ROANOKE TIMES 
                      Copyright (c) 1996, Roanoke Times

DATE: Monday, May 20, 1996                   TAG: 9605210041
SECTION: EXTRA                    PAGE: 1    EDITION: METRO 
COLUMN: BEN BEAGLE 
SOURCE: BEN BEAGLE 


IT'S NOT ME; BLAME IT ON MY MONKEY BRAIN

Those scientist people have been at it again, and now they say politicians have these brain chemicals that make them act that way.

They've found that this stuff starts secreting when big-deal monkeys listen to other monkeys cheering them and, I guess, shouting the monkey equivalent of "Tippecanoe and Tyler too!"

There almost certainly are other monkeys who think the big-deal monkeys are a tiresome bunch.

These are the kinds of monkeys who never get mentioned in research papers, and they don't vote and their names are purged off the registered voters' list.

The scientists say chemicals make the big-deal monkeys happy and confident; they suspect the same thing happens to politicians who go before cheering crowds.

In my sometimes unfortunate time on this planet I've covered enough politicians to say that I knew something like that was going on long before those guys in the white coats came along.

I just didn't have any monkeys to experiment with.

I know there are other chemicals, too.

At one time, a brain secretion made a Virginia politician who had lived 20 years in New England and graduated from Harvard say "mah opponent" every time he got around a crowd of people. This same substance made him say things like: "Mah frans, an' yew ah mah frans."

Mercifully, this chemical seems to have lost its potency and is no longer a factor in a politician's behavior.

Others are still active, however, including the one that causes a politician to give long answers that don't answer the questions.

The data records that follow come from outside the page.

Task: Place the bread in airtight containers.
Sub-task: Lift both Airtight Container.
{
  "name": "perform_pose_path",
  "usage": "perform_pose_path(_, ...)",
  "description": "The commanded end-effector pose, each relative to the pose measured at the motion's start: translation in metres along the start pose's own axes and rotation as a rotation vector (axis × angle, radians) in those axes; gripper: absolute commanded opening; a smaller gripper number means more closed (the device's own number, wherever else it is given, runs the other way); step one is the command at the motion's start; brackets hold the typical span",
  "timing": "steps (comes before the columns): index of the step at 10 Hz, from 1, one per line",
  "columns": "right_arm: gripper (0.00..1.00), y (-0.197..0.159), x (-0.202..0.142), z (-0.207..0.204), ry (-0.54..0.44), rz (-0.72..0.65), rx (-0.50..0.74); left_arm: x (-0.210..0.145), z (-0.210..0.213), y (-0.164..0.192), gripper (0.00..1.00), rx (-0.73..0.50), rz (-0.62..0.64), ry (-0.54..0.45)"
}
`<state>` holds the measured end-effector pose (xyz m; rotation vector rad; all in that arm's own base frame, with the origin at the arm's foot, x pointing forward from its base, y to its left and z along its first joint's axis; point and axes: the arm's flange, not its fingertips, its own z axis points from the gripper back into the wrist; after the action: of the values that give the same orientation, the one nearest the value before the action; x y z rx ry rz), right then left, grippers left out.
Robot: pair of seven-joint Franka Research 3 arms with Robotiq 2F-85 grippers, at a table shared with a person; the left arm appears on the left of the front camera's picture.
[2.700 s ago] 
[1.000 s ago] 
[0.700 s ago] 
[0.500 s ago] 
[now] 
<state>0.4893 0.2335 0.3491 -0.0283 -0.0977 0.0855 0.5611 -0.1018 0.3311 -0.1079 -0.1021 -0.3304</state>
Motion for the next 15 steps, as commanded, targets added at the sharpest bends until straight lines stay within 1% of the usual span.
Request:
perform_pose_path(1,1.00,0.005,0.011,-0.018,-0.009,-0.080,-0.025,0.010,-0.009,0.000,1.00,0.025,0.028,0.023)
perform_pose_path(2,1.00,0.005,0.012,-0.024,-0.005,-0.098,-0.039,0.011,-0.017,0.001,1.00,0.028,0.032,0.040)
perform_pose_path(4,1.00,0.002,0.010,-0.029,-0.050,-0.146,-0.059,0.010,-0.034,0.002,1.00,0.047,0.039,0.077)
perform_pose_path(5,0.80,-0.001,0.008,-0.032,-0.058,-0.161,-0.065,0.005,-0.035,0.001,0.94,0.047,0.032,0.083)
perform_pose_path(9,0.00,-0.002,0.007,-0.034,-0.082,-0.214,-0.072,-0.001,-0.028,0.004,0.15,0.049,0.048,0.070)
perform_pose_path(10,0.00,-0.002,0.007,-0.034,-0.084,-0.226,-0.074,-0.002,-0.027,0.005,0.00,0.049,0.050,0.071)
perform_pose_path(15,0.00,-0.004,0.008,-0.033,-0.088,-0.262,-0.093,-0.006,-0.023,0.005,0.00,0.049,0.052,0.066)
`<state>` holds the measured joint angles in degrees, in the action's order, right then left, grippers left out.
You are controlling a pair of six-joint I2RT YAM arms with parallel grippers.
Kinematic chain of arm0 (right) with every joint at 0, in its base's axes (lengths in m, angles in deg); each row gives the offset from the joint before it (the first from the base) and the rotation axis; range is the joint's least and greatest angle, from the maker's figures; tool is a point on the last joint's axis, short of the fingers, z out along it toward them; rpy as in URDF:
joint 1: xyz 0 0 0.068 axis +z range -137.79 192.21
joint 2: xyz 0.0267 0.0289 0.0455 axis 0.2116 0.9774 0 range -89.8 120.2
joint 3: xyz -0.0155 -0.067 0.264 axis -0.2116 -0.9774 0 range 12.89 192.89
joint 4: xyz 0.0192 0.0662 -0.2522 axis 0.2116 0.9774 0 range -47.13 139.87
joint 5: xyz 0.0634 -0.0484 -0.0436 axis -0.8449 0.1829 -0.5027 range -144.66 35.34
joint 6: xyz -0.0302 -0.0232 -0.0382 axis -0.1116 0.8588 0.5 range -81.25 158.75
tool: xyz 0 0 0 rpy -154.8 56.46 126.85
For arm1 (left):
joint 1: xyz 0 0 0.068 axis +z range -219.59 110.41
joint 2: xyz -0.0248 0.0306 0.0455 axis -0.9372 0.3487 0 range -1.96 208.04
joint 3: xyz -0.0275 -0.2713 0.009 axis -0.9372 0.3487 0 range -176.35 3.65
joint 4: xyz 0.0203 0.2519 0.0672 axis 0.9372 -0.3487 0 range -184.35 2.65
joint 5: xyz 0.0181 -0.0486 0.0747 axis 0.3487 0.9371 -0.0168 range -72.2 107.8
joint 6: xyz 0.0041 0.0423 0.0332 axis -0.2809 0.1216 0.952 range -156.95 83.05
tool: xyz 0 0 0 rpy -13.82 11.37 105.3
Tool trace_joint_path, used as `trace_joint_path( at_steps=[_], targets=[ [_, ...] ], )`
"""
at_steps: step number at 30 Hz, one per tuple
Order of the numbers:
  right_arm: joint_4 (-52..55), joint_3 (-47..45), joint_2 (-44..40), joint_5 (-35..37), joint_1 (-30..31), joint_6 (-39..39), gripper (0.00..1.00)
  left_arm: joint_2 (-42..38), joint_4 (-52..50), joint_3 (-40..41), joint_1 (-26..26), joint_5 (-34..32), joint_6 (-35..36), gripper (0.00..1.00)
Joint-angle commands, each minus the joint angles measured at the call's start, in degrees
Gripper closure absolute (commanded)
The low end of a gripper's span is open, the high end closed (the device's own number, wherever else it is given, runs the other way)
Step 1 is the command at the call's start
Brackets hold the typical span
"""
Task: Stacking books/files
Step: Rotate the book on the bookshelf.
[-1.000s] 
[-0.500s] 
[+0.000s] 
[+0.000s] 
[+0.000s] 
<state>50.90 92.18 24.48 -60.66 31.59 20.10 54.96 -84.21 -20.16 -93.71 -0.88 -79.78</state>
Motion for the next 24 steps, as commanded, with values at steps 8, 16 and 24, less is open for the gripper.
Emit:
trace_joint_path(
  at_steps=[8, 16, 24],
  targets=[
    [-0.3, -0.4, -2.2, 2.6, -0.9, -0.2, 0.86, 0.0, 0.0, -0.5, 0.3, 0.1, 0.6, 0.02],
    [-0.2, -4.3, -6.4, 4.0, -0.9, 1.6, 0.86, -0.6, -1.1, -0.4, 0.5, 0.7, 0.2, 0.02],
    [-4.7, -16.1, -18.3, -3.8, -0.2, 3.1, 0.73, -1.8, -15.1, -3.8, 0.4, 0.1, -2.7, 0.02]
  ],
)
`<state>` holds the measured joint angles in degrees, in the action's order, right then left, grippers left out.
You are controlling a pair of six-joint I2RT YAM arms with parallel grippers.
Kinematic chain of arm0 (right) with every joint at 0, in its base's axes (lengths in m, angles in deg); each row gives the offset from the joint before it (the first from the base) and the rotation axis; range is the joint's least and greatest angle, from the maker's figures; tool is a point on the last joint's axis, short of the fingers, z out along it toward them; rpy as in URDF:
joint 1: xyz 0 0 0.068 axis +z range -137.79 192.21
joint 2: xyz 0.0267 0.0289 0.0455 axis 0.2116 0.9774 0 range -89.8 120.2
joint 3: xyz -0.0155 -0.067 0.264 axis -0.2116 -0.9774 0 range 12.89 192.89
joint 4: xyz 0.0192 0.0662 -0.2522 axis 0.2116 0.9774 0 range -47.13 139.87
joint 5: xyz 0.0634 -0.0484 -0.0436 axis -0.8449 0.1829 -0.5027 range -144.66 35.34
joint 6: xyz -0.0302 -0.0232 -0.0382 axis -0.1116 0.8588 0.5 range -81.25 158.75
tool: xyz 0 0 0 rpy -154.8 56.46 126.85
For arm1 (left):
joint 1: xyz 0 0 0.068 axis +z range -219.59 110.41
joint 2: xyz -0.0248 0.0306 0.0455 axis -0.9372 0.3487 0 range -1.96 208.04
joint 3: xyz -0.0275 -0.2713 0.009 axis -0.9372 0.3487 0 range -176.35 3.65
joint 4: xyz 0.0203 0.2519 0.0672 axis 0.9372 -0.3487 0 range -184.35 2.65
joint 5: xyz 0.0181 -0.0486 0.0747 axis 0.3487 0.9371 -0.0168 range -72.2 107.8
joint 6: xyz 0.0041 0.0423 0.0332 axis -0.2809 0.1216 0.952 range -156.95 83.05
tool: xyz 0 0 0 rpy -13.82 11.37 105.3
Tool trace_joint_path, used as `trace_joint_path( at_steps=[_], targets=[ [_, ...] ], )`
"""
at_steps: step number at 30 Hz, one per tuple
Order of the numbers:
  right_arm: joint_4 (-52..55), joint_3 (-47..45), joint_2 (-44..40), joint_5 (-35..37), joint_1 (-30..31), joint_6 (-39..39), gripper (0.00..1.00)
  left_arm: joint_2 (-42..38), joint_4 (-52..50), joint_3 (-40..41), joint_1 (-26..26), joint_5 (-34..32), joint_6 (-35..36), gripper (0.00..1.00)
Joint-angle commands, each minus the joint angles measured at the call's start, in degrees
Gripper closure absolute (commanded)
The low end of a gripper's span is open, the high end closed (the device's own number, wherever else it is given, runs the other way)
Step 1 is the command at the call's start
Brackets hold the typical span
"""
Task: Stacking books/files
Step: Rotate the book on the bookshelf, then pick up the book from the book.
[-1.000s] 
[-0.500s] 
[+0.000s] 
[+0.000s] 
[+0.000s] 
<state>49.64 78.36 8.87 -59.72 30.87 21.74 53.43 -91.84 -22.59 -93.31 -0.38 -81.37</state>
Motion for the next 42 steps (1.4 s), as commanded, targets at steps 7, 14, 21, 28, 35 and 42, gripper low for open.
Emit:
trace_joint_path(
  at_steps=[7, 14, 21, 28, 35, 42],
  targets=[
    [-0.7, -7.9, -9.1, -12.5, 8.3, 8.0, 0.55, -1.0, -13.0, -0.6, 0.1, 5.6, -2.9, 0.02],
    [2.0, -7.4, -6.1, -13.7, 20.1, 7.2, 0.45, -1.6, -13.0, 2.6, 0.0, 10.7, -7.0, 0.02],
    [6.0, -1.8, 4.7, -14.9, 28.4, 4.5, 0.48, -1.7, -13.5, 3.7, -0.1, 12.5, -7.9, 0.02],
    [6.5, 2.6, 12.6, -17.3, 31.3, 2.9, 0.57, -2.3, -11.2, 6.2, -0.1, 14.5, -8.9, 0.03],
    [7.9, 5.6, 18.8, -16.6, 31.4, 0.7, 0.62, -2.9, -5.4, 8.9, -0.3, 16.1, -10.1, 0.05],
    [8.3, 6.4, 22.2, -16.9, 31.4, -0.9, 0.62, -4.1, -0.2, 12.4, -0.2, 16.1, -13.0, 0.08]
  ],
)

If his children ask if they can go to Hardee's, he says: "I'm glad you asked me that. I would say at this juncture in the affairs of the family, we should eat at home; yes, eat of the hearty, earthy, plain American food your mother has prepared. But, as Henry Clay once said, 'I know no North - no South - no East - no West.'''

(Special note: I'm not using female politicians as examples here because I don't know anything about their brain chemistry.)

We could go on and on, but I think I've made my point.

I don't mean to be critical of these scientists. I know they stay in their labs watching monkeys all the time and don't get into the field to see how politicians act.

Which seems to me to be a pretty good deal, given the fact that monkeys don't make speeches.